§ Required action:
Starting at the first line of the records below, transcribe each line exactly, ending with the line that contains "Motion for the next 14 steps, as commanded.".

§ Dataset records:

○ ○ ○ ○ ○ ○ ○

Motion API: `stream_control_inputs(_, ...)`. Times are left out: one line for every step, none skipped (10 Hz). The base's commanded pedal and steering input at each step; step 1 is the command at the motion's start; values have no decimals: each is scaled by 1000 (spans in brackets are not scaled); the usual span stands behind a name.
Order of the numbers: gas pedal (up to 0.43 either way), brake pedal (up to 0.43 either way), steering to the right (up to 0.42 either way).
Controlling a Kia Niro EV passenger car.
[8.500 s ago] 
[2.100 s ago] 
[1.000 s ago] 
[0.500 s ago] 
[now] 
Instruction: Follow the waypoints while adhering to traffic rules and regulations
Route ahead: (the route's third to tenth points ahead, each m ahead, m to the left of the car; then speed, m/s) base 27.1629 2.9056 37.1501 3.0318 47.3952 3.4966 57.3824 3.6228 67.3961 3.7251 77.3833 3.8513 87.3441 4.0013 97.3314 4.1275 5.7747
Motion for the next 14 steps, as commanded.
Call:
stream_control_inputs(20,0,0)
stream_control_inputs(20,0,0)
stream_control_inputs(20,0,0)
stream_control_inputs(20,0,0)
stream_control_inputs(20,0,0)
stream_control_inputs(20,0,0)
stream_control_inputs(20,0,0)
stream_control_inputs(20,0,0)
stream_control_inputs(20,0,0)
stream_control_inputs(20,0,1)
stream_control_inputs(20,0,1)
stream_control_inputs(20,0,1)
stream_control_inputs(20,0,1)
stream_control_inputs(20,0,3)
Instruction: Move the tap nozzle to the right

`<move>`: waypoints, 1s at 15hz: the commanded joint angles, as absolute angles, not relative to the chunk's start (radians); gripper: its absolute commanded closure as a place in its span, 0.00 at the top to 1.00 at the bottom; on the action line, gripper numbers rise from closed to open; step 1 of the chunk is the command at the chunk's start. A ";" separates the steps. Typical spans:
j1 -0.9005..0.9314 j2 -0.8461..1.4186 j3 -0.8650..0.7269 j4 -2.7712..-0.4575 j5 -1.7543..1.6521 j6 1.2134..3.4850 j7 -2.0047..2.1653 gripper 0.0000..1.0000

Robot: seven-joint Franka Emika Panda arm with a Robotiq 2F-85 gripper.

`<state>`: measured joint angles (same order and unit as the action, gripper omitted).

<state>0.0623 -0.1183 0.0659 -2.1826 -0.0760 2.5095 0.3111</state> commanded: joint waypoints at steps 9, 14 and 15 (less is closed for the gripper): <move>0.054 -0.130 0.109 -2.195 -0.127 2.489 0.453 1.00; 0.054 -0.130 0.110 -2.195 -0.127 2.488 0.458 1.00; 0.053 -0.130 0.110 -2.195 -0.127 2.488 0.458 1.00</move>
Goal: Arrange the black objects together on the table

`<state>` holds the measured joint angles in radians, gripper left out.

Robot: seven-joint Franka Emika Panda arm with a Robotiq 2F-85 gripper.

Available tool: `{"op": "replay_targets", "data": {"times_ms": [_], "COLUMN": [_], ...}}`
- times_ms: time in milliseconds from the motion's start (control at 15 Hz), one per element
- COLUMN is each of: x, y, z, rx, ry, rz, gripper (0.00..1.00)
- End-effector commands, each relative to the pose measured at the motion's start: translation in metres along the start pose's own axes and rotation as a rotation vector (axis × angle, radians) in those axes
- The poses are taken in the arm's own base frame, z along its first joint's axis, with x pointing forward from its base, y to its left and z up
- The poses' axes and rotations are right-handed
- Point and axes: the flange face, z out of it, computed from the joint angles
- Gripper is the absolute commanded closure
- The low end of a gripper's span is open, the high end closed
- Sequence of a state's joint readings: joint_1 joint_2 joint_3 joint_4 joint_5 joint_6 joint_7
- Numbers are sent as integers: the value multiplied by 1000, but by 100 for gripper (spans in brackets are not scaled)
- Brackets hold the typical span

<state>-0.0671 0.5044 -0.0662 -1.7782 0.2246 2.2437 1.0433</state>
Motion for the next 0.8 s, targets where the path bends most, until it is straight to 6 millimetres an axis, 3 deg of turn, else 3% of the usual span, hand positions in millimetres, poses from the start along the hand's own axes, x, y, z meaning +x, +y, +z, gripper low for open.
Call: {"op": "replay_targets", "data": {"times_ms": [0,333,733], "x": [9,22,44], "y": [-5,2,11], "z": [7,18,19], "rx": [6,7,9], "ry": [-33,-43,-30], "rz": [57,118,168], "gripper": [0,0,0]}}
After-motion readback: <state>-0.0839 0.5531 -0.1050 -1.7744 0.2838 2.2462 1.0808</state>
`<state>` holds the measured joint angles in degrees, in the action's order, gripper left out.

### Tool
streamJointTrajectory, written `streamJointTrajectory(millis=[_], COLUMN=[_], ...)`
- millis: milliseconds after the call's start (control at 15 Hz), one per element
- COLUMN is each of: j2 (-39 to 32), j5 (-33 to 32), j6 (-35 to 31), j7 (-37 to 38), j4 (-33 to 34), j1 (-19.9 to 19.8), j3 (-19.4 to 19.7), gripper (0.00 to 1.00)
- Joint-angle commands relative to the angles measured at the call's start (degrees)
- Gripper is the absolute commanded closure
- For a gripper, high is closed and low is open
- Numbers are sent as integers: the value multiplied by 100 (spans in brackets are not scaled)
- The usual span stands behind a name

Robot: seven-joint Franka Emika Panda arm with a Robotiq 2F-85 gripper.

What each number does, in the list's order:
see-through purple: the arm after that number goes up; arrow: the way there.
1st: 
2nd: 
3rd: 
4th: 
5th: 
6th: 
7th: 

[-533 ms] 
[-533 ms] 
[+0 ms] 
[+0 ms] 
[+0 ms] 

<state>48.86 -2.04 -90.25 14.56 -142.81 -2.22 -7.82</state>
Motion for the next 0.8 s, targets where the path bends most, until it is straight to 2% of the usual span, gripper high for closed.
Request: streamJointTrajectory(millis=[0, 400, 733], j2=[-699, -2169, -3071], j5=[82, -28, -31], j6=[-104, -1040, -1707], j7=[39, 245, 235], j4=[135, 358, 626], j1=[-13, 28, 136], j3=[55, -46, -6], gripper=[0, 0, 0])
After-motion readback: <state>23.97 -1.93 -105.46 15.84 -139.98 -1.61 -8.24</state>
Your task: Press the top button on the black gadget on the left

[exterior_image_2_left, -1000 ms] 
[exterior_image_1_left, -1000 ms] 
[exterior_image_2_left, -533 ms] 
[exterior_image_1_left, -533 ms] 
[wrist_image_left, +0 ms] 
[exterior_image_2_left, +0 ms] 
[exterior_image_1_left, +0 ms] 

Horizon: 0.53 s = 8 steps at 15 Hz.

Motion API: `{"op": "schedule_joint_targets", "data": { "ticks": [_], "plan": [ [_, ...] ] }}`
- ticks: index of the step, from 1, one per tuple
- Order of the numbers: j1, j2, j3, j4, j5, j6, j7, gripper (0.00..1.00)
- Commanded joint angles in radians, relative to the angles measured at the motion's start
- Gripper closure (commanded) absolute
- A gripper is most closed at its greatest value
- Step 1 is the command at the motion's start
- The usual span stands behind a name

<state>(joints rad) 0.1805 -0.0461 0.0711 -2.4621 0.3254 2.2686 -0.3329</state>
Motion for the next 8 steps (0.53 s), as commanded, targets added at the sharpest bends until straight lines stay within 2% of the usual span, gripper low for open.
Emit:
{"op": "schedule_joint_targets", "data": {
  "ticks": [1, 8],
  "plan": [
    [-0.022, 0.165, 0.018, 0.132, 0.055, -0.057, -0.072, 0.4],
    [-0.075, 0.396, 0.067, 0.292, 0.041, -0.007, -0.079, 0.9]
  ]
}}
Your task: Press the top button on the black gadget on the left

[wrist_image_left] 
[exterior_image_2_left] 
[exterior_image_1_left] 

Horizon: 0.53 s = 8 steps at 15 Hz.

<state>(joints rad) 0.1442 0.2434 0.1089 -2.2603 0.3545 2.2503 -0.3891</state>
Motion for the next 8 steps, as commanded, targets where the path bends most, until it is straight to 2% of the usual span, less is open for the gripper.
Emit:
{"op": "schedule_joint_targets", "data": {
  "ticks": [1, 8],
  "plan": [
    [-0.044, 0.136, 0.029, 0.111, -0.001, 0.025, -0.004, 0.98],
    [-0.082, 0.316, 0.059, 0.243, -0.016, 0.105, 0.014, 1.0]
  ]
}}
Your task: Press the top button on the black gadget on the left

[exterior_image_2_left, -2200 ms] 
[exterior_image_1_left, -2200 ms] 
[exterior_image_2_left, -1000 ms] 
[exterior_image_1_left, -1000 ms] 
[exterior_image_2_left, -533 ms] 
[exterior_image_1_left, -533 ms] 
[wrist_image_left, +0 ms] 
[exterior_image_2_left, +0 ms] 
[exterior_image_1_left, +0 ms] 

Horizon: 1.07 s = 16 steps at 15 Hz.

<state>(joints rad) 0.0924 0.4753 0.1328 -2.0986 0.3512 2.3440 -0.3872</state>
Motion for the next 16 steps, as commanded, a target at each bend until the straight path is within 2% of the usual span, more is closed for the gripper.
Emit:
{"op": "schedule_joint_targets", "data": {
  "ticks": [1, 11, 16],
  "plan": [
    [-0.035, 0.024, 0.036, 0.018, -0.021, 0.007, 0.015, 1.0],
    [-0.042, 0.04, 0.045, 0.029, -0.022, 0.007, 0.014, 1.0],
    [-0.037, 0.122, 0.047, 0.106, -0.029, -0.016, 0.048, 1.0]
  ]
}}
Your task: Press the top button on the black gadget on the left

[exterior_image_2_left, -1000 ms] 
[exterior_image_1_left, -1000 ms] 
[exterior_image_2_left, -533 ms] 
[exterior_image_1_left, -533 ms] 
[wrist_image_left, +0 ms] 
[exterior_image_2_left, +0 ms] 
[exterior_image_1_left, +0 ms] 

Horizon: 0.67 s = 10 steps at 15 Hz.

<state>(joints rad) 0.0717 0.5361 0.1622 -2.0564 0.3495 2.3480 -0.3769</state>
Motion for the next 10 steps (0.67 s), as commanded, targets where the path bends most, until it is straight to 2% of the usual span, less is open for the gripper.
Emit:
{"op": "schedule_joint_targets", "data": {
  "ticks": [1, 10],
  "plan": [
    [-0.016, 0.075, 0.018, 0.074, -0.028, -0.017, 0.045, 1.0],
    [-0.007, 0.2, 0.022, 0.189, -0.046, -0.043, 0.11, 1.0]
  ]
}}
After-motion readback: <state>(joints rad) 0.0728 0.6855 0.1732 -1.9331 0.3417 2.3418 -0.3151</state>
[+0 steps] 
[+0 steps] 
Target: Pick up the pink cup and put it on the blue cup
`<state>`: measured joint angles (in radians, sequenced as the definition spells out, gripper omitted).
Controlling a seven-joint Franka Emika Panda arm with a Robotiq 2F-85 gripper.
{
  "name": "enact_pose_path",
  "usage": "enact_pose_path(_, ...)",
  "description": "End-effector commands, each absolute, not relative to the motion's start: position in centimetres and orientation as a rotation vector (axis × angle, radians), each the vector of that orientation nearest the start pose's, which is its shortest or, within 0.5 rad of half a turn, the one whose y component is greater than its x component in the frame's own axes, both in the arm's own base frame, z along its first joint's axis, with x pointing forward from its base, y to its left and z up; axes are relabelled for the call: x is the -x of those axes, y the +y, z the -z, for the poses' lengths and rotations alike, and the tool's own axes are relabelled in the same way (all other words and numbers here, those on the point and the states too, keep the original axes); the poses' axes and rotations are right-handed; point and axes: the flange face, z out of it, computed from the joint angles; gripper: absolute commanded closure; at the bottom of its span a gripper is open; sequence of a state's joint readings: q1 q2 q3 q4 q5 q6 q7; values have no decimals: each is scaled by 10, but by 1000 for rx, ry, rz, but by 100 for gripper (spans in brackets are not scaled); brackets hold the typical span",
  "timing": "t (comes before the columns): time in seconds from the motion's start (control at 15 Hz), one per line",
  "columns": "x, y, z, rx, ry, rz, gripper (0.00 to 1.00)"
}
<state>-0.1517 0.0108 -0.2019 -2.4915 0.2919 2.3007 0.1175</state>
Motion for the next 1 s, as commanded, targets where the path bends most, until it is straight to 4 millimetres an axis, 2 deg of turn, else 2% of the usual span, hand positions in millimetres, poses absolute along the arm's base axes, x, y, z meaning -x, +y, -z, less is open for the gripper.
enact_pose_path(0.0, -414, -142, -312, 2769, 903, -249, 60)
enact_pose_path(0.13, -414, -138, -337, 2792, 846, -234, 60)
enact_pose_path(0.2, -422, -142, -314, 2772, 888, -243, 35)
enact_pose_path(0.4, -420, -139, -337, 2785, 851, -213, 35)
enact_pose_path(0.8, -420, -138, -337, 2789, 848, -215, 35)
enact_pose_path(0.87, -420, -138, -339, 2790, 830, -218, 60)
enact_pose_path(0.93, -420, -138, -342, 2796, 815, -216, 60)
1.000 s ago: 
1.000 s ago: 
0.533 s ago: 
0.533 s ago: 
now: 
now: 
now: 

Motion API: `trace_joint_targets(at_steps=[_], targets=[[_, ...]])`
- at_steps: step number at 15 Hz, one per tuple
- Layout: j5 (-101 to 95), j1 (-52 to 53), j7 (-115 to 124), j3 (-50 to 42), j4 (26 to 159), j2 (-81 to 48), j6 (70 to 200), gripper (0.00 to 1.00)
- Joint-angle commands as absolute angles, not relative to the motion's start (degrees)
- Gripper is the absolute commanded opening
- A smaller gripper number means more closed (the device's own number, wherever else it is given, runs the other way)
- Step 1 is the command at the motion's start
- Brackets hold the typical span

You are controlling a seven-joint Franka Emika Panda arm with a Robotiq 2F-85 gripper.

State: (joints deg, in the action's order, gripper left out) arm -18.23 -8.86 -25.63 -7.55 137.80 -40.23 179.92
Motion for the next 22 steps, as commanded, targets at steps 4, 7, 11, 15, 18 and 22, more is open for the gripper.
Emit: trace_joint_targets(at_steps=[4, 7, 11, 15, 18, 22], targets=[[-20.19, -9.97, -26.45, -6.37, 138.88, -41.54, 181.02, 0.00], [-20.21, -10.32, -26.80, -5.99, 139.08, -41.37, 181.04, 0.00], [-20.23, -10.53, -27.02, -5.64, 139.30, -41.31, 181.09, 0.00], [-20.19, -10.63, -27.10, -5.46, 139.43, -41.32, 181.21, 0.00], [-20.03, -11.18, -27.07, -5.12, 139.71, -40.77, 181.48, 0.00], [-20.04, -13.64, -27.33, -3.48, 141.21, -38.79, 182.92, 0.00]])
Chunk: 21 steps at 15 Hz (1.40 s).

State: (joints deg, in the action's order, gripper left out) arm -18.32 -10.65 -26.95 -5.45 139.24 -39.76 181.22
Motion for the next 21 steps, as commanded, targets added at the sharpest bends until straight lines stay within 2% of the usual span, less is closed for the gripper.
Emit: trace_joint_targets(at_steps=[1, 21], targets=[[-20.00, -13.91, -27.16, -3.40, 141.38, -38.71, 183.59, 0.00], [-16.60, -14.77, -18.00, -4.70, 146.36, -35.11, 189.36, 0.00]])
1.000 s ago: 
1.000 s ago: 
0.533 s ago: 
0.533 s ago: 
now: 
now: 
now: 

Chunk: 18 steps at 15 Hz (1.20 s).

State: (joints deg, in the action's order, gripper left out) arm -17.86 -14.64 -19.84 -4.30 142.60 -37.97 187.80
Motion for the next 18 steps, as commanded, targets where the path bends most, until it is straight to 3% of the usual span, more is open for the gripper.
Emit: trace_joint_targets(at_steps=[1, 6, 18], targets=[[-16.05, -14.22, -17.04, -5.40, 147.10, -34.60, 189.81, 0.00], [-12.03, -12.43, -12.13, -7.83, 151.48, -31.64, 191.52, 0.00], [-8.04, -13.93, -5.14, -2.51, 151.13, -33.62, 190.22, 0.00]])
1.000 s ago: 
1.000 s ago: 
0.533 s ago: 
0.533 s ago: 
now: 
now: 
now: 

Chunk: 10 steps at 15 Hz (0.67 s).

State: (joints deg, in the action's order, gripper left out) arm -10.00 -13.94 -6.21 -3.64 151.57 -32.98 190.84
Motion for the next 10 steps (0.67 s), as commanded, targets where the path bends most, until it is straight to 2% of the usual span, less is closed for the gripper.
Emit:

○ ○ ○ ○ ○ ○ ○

§ Result of this task:
Motion API: `stream_control_inputs(_, ...)`. Times are left out: one line for every step, none skipped (10 Hz). The base's commanded pedal and steering input at each step; step 1 is the command at the motion's start; values have no decimals: each is scaled by 1000 (spans in brackets are not scaled); the usual span stands behind a name.
Order of the numbers: gas pedal (up to 0.43 either way), brake pedal (up to 0.43 either way), steering to the right (up to 0.42 either way).
Controlling a Kia Niro EV passenger car.
[8.500 s ago] 
[2.100 s ago] 
[1.000 s ago] 
[0.500 s ago] 
[now] 
Instruction: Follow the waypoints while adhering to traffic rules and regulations
Route ahead: (the route's third to tenth points ahead, each m ahead, m to the left of the car; then speed, m/s) base 27.1629 2.9056 37.1501 3.0318 47.3952 3.4966 57.3824 3.6228 67.3961 3.7251 77.3833 3.8513 87.3441 4.0013 97.3314 4.1275 5.7747
Motion for the next 14 steps, as commanded.

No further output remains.